À Lille, des centres spécialisés accueillent les personnes à la rue et toxicomanes. Ils y viennent pour s’abriter, manger, obtenir du matériel stérile, mais également pour la chaleur humaine. Nous y avons passé plusieurs heures pour capter l’ambiance et échanger avec les bénéficiaires.
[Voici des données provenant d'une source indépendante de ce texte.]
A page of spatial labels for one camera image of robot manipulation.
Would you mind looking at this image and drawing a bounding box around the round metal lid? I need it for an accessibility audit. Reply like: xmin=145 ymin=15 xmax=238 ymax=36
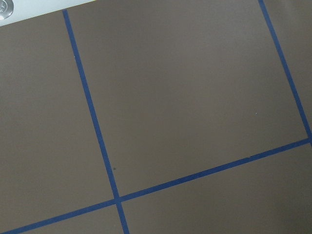
xmin=0 ymin=0 xmax=14 ymax=20
Il est 8h 30, ce 16 octobre 2023. Je passe la porte du Centre d’Accueil et d’Accompagnement à la Réduction des risques pour Usagers de Drogue (Caarud), situé sur le Parvis Saint-Michel à Lille. Il commence tout juste à faire froid. L’idée du directeur, Jonas Campagne, est de me permettre de travailler aux côtés des bénévoles. Lorsque je suis entrée, j’ai été surprise par le calme et la propreté de l’endroit. On m’a indiqué où se trouvait le bar, et j’ai tout de suite commencé a préparer le petit déjeuner qui va réchauffer, dans quelques minutes, les 150 bénéficiaires attendus. Les toilettes et les douches sont également prêtes, tout comme le matériel stérile. S’ils en ressentent le besoin, les toxicomanes pourront aller consulter les assistantes sociales et les infirmières.
Un accueil chaleureux
Les portes du centre s’ouvrent et déjà des dizaines de personnes entrent. C’est lundi, et certains n’ont pas mangé ni bu depuis plusieurs jours. Les sans-abri affluent autour du bar. Ils me sourient, me saluent : « Bien le bonjour chère demoiselle, vous avez passé un bon week-end ? », me demande un sexagénaire, sans chaussures aux pieds. Son sourire m’apaise. Les personnes en difficulté se succèdent, vêtues parfois d’une chaussure trouée, d’un jean déchiré, ou d’une veste entaillée. Elles tiennent un sac ou poussent un caddie contenant le peu d’objets en leur possession. Si certaines foncent vers les douches, d’autres se ruent sur les boissons chaudes, pendant que les dernières squattent les canapés, pour terminer leur nuit. Je leur distribue des sandwichs : « Merci pour ce que vous faites, c’est grâce à des personnes comme vous qu’on survit dans la rue », me glisse à l’oreille une jeune femme qui a aussi compris que j’étais journaliste. Âgée de 30 ans, elle vient de passer plus de trois jours sans manger.
Consommer mieux
Quelques minutes plus tard, un homme s’assoit juste à côté de moi. Une odeur me pique les narines. Il s’est uriné dessus. Personne ne lui fait de remarque, le fondement même de cette structure est d’accueillir les personnes dans le besoin sans aucun jugement et les douches sont à sa disposition s’il le désire. C’est aussi avant tout, un centre qui donne aux usagers de drogues un accès à du matériel sûr et stérile, un point essentiel dans la réduction des risques auprès des personnes en grande précarité. Souvent critiqué pour « incitation à la consommation », Jonas Campagne, directeur du Point de Repère, répond : « les gens disent que la drogue, c’est mal, et qu’on ne devrait pas aider les drogués. Moi je pense que le problème n’est pas là. On ne peut pas les forcer à arrêter, mais on peut les aider à consommer mieux et à moindre risque ». Gaëtan, un consommateur d’héroïne et habitué du centre, est reconnaissant : « Je vais chercher mon matériel stérile dans les CAARUD, c’est propre et ça permet d’éviter les maladies. C’est important d’avoir son propre matos et de ne pas le mélanger avec celui des autres ».
Une expérience marquante
Ce matin-là, le CAARUD du Parvis Saint-Michel a accueilli plus de 150 personnes ! Passer ces quelques heures en compagnie des sans-abri et avoir pu échanger librement avec eux dans ce cadre chaleureux m’a permis de revoir les idées préconçues sur le monde de la rue qui étaient les miennes tout comme de prendre conscience de la réalité des difficultés de leur grande précarité. Sans aucun doute une expérience marquante !
C’est quoi un Caarud ?
Ces établissements médico-sociaux sont destinés aux personnes exposées à des risques majeurs, dûs à leur mode de consommation ou aux produits consommés. Financés par l’Assurance Maladie, ils sont gérés par des associations ou des établissements publics de santé. L’accueil se fait de manière anonyme et sans rendez-vous. Les consultations proposées sont entièrement gratuites. Il en existe huit à Lille et dans la métropole.